> **PROBLEM REQUIREMENTS**: Copy each line of the data below exactly, leaving out pictures.

> **SUPPLIED MATERIAL**:
****
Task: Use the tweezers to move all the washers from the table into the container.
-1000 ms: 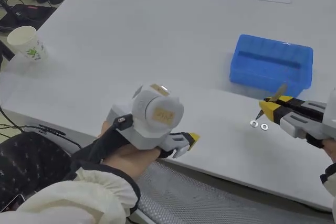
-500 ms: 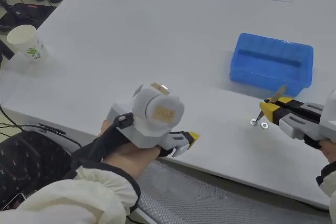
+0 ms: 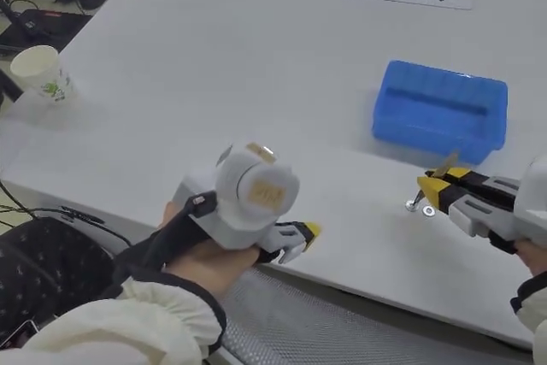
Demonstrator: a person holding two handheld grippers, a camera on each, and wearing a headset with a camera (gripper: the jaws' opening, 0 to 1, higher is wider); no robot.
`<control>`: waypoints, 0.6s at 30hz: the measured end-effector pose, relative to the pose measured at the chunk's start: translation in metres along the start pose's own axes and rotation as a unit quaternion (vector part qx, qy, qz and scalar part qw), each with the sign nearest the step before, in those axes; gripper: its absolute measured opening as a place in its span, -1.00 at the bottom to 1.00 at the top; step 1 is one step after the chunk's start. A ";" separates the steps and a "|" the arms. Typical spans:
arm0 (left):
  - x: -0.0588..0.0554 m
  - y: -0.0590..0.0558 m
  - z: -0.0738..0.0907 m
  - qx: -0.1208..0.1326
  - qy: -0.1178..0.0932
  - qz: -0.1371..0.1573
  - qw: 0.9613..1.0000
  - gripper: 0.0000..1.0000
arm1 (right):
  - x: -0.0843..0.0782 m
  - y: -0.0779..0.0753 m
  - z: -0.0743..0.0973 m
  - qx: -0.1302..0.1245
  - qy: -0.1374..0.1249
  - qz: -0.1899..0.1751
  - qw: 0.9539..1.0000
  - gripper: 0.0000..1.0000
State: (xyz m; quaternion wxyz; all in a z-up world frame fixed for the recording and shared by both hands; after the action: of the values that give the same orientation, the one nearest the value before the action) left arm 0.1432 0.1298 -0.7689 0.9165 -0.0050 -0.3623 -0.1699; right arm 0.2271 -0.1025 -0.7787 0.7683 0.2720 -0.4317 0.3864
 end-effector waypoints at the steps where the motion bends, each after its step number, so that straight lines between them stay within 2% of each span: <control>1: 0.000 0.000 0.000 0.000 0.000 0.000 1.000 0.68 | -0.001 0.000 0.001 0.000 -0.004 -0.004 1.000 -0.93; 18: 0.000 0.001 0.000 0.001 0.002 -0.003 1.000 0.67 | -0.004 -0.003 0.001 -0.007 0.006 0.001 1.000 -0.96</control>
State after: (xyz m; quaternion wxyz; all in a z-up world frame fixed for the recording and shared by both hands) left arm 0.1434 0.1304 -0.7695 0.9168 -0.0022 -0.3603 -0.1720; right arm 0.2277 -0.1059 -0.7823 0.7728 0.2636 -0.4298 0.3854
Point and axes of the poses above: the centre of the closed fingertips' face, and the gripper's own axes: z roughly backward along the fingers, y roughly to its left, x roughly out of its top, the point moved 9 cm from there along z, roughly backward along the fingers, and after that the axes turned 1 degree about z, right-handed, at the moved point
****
> **ANSWER SECTION**:
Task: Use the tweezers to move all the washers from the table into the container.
-1000 ms: 
-500 ms: 
+0 ms: 
Demonstrator: a person holding two handheld grippers, a camera on each, and wearing a headset with a camera (gripper: the jaws' opening, 0 to 1, higher is wider); no robot.
`<control>`: waypoints, 0.6s at 30hz: the measured end-effector pose, relative to the pose measured at the chunk's start: translation in metres along the start pose's own axes and rotation as a unit quaternion (vector part qx, qy, qz and scalar part qw), each with the sign nearest the step before, in those axes; gripper: its absolute measured opening as a place in its span, -1.00 at the bottom to 1.00 at the top; step 1 is one step after the chunk's start. A ";" separates the steps and a "|" the arms. Typical spans:
arm0 (left):
  - x: -0.0588..0.0554 m
  - y: -0.0590..0.0558 m
  - z: -0.0738..0.0907 m
  - qx: -0.1208..0.1326
  - qy: -0.1178..0.0932
  - qz: -0.1371..0.1573
  - qw: 0.9613..1.0000
  - gripper: 0.0000..1.0000
arm1 (right):
  - x: -0.0843..0.0782 m
  - y: -0.0779..0.0753 m
  - z: -0.0743..0.0973 m
  - qx: -0.1302..0.1245
  - qy: -0.1374..0.1249
  - qz: -0.1899..0.1751
  - qw: 0.9539..1.0000
  - gripper: 0.0000..1.0000
State: (xyz m; quaternion wxyz; all in a z-up world frame fixed for the recording and shared by both hands; after the action: of the values that give the same orientation, the one nearest the value before the action) left arm 0.1432 0.1298 -0.7689 0.9165 -0.0050 -0.3623 -0.1699; right arm 0.2271 -0.1025 -0.7787 0.7683 0.2720 -0.4317 0.3864
 end-effector waypoints at the steps where the motion bends, each after its step number, so that straight lines between them stay within 2% of each span: <control>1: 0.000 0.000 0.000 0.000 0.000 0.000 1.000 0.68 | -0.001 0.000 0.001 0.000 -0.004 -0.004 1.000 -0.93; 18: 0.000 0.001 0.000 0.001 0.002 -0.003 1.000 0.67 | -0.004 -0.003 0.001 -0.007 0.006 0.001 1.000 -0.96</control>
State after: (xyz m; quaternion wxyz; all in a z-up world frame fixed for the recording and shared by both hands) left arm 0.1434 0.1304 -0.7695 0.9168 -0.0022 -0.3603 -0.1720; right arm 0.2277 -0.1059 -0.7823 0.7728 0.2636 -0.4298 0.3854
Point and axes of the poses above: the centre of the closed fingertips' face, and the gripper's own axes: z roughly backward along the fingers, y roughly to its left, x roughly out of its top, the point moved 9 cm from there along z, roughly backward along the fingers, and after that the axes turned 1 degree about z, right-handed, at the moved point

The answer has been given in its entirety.